This is an interesting question, but it has more to do with English and its phonology than it does Japanese. I think those Japanese users on Yahoo who state they hear 「アナ」 in the English version of the movie pretty much hit it on the mark.
tl;dr: You don't nasalize the first vowel /æ/ when pronouncing that name in English, unlike some other languages, thus creating a difference between translations of that name from various languages, represented by that ン.
English is not a nasal language, as is often said about the language when compared to other similarly widely spoken languages like French or Portuguese. Yes, it's true English doesn't have fully nasalized vowels as French, Portuguese, and some other languages do. But there's a twist: partial nasalization of vowels does occur in English. Let me give you a few examples to illustrate this point which I think any fluent speaker of English will get.
When you say this word, you simply go from the consonant /m/ to the vowel /i/ and there is nothing to follow /i/ which brings up the rear. There is no nasality involved after /m/. When executing the vowel all air goes through the mouth.
When you say this word, you go from /m/ to /i/, and then conclude with the nasal /n/. The magic happens before you go into nasal mode. Most English speakers, when they get ready for the nasal consonant, partially nasalize the preceding vowel, which in this case is /i/. The nasal flap in the back of your mouth, situated around the soft palate, diverts the air and channels part of it to the nasal passage. Try and pronounce it a few times and you will get the idea.
When you pronounce this word, the partial nasalization process that happens with "mean" doesn't happen here, because of this other phenomenon in English: partial nasalization doesn't occur in the same word if the only sound between them is a nasal consonant. So with "meaning" you don't nasalize the /i/. In fact it is an often heard mistake from English learners to nasalize vowels in words like this.

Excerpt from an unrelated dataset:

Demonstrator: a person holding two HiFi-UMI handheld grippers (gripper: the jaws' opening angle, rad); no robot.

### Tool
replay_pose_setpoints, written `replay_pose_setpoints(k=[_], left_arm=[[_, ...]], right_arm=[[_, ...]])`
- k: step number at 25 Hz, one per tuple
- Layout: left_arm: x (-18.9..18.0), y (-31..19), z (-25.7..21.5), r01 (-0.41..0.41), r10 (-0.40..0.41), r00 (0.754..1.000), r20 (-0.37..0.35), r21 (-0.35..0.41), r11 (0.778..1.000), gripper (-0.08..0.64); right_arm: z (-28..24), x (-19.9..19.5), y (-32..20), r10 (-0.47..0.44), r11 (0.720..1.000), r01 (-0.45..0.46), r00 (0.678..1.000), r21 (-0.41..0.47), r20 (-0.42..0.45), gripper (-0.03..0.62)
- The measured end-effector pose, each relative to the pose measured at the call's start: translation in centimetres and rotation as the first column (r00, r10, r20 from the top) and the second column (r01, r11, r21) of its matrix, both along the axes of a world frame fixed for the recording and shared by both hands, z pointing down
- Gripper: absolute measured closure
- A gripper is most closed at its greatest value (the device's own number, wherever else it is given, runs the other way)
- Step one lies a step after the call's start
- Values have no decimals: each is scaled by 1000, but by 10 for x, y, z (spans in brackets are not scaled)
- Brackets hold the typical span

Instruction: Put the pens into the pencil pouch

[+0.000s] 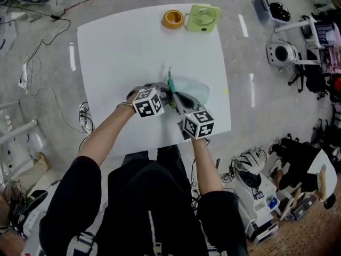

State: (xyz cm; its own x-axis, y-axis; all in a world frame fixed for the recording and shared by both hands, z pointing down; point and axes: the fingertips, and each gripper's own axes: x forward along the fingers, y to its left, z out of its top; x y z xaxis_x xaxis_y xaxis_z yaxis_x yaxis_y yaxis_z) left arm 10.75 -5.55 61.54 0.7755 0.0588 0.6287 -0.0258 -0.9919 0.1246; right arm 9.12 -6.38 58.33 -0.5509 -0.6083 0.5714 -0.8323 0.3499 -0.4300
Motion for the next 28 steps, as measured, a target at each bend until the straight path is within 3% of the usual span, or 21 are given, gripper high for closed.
replay_pose_setpoints(k=[11, 20, 24, 28], left_arm=[[9, -8, 5, 52, -52, 999, -15, -2, 999, 486], [-24, -23, -4, 146, -146, 989, -19, 17, 989, 423], [-54, -37, -9, 261, -261, 965, -33, -19, 965, 423], [-86, -48, -11, 389, -392, 919, -49, -46, 920, 423]], right_arm=[[-1, 8, -2, 11, 1000, -11, 1000, 3, 5, 565], [11, 8, -9, -9, 1000, 9, 1000, -2, -17, 565], [24, 8, -14, 1, 1000, -1, 1000, -19, -31, 563], [38, 7, -14, 1, 999, -3, 999, -43, -40, 561]])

Again nasalization is possible here because between /eɪ/ and /ɪ/ there are two consonants now /nt/ and there is a break after the nasal /n/. And thus partial nasalization can occur with the diphthong /eɪ/.
* Note: I borrowed Macmillan English Dictionary's phonetic symbols which might deviate ever so slightly from the standard IPA but that's really not important here.
Back to Anna. The pronunciation of the name Anna /ˈænə/ follows the same rules (I say rules but these things are descriptive, namely they describe how natural speech is). That tells us you don't nasalize the first vowel and you shouldn't add an extra ン when you transcribe it in Japanese, which is exactly what the translators did here. It is a clear-cut /æ/ + /nə/. And that's why to a lot of Japanese ears it sounds like アナ, as it should.
In comparison, the name Anna (Анна) is pronounced differently in Russian with distinct nasalization. Listen to this. That's why the Japanese title of Leo Tolstoy's «Анна Каренина» is アンナ・カレーニナ.